Artificial intelligence and machine learning are two technologies, the implementation of which and / or their derivatives in human society will inevitably radically change it. What trends are now particularly noticeable, what scientists around the world are doing, and what is happening right now is in this article.
1. Work with natural languages
All systems of language translation and text recognition began to work on the basis of the trained neural networks. As a matter of fact, this is already clearly seen from the same Google Translate, the quality of the translation of which is growing, one can say, daily. Apparently, until the moment when the results of computer text processing become comparable to the quality of work of living translators, there is very little time left, all the more so since this year many research teams are going to develop multilanguage complexes. Therefore, it is even not very clear whether, for example, it is worthwhile right now to start reading some Chinese.
2. The cast of people
Not bad progress is being made in teaching neural networks to imitate a particular person, his behavior and habits. So far, the main problem is that it is not completely clear what data the AI ​​needs so that, as an option, it can reliably imitate a particular character, for example, in communicating on the Internet so that people who know him well would not be able to recognize a fake. But in some aspects of this work are already serious achievements, apparently, the AI ​​will soon be able to reproduce the literary style of a particular author. It is at this point that all editors will have to strain very much, although on the other hand, perhaps, by that time, the style of the work, along with the work itself, will be subject to copyright.
3. Computer vision
Until recently, for learning neural networks to recognize objects, they had to be labeled manually, which was, to put it mildly, not very fast and not very effective. However, last year there was a breakthrough in this area, and now the AI ​​is able to learn almost without prompts. At the same time, neural networks learned to generate images that were indistinguishable from photographs without special expertise, and Nvidia created a neural network that could do the same, but from a video. Due to the fact that “concepts” are playing an increasingly important role in communicating with AI, (for example, a “big turtle” is a concept, and an “image zone with coordinates such and such” is an object), along the way, soon it will be possible to create completely artificial video materials, actually “on the fingers” explaining to the AI ​​what is needed from it.
')
The Internet will immediately be filled with video evidence of events that have never happened, and it will become even more difficult to understand what is really happening in the world.
4. Use in practice
The stage when mainly AI practiced on solving artificial problems, such as playing Go, chess gambits or analyzing unnatural algorithms and events designed only for their training, is almost complete. The stage of introducing neural networks into real aspects of human activity has begun, from simulating stock trends and managing city traffic to genome analysis and drug development. Actively working on the introduction of neural networks into the financial sector, the AI ​​will soon become a loyal assistant to any trader, and later, when neural networks are taught the behavioral patterns of a particular person, it will be the norm, he will be able to trade for a person in the same way as he himself would trade - only better and 24 hours a day.
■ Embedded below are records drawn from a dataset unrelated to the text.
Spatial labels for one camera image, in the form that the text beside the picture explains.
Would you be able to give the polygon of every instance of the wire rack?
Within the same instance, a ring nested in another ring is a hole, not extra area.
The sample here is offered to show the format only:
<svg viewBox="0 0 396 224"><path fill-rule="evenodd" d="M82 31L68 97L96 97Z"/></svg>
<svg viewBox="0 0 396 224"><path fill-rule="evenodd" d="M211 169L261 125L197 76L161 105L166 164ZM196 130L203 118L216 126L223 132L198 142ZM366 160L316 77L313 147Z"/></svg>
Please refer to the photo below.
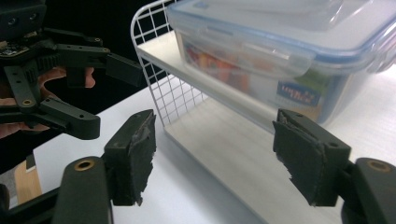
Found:
<svg viewBox="0 0 396 224"><path fill-rule="evenodd" d="M140 44L173 30L169 25L165 10L167 6L175 2L177 0L159 0L136 11L131 24L131 37L136 52ZM143 67L163 126L178 119L207 98L192 85L168 73L159 65L144 59L139 53L137 57Z"/></svg>

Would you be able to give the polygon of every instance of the dark cloth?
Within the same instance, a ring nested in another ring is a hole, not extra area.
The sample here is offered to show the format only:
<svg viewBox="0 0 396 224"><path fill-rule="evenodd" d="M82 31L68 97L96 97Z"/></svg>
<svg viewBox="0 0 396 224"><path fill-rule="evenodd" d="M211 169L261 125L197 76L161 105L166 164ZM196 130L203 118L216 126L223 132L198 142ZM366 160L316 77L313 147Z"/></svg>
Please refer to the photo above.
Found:
<svg viewBox="0 0 396 224"><path fill-rule="evenodd" d="M106 48L137 62L130 25L136 11L152 1L47 0L44 26L101 37ZM93 77L96 85L90 90L69 89L64 78L48 82L46 86L63 101L93 114L147 87L143 78L140 87L134 87L107 77L100 69L95 70ZM0 174L24 161L35 147L58 134L53 130L35 135L18 132L0 139Z"/></svg>

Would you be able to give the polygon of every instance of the person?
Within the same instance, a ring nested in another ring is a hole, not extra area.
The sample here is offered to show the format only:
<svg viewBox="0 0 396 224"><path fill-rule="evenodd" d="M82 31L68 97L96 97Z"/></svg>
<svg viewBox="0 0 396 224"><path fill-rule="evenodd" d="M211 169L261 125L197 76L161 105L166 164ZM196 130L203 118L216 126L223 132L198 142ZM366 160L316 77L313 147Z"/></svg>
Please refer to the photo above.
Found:
<svg viewBox="0 0 396 224"><path fill-rule="evenodd" d="M93 70L94 69L92 67L85 69L86 88L92 88L95 85L95 79L92 77ZM55 94L53 94L52 92L46 89L45 86L46 82L62 77L66 77L66 70L63 67L55 67L49 70L47 73L38 77L37 82L43 99L49 96L56 97ZM11 97L11 92L7 88L3 87L2 90L0 91L0 105L15 105L15 104L16 102L15 99ZM36 125L33 129L28 127L23 122L0 124L0 139L7 137L18 131L45 131L47 129L48 127L42 124Z"/></svg>

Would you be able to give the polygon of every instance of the plastic container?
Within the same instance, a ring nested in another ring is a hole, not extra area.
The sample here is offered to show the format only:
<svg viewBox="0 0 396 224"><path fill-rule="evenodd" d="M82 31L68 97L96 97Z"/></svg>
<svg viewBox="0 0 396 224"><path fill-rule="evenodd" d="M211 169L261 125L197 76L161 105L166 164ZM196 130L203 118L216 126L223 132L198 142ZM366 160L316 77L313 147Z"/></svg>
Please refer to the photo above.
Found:
<svg viewBox="0 0 396 224"><path fill-rule="evenodd" d="M168 7L192 72L324 123L366 77L395 62L396 1L250 1L184 0Z"/></svg>

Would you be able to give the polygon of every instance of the clear plastic lid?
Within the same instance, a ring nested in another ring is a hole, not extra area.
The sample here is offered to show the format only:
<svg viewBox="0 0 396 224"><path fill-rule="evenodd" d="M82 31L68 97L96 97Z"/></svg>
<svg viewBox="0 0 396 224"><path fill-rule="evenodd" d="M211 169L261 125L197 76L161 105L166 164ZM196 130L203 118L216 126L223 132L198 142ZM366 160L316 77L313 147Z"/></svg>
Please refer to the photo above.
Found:
<svg viewBox="0 0 396 224"><path fill-rule="evenodd" d="M374 64L378 72L396 58L394 0L185 0L169 11L200 21L201 34L216 30L321 63Z"/></svg>
Very soon, these systems will gain enough information to optimize their areas of responsibility, and our life will begin to change dramatically at once in very many aspects. Not that it would make sense to stock up on cans and matches with this, but not all experts are sure that the neural networks are guaranteed safe, since very serious problems have already begun with the interpretability of AI.
5. Interpretability of AI
In recent years, enormous funds have been invested in the research and development of neural networks, so it is not surprising that there has been tremendous progress in this area. However, it was he who gave rise to the problem, which they now no longer considered as the lot of the marginal wing (if I may say so) of the scientific community and brought to the discussion: the problem of interpretability of AI.
Roughly speaking, even experts in many cases either poorly understand or do not understand at all exactly how even functionally useful neural networks process data and give results. AI often turns into a black box, and some companies (the same Google, for example, which speaks of the exceptional seriousness of this problem) are now conducting research, the only purpose of which is to understand one simple fact: how safe is it to continue to develop AI and deploy it? in real life? On this occasion, there is an excellent interview with Bin Kim, a researcher at Google Brain, she is just dealing with this issue and, judging by what she says, there is little certainty that AI is safe, she and her colleagues do not.
6. Ethics AI
Well and, strictly speaking, the abovementioned are well understood by specialists involved in artificial intelligence, so everyone suddenly and attentively preoccupied themselves with the “ethics of AI”, that is, how to make sure that this incomprehensible thing doesn’t start suddenly for some terrible things to do . True, so far, apparently, apart from recognizing the leading players in this industry, that yes, it is necessary to develop and introduce some kind of special morality and ethics for neural networks, things have not moved yet.
In general, it is time for Azimov to reread.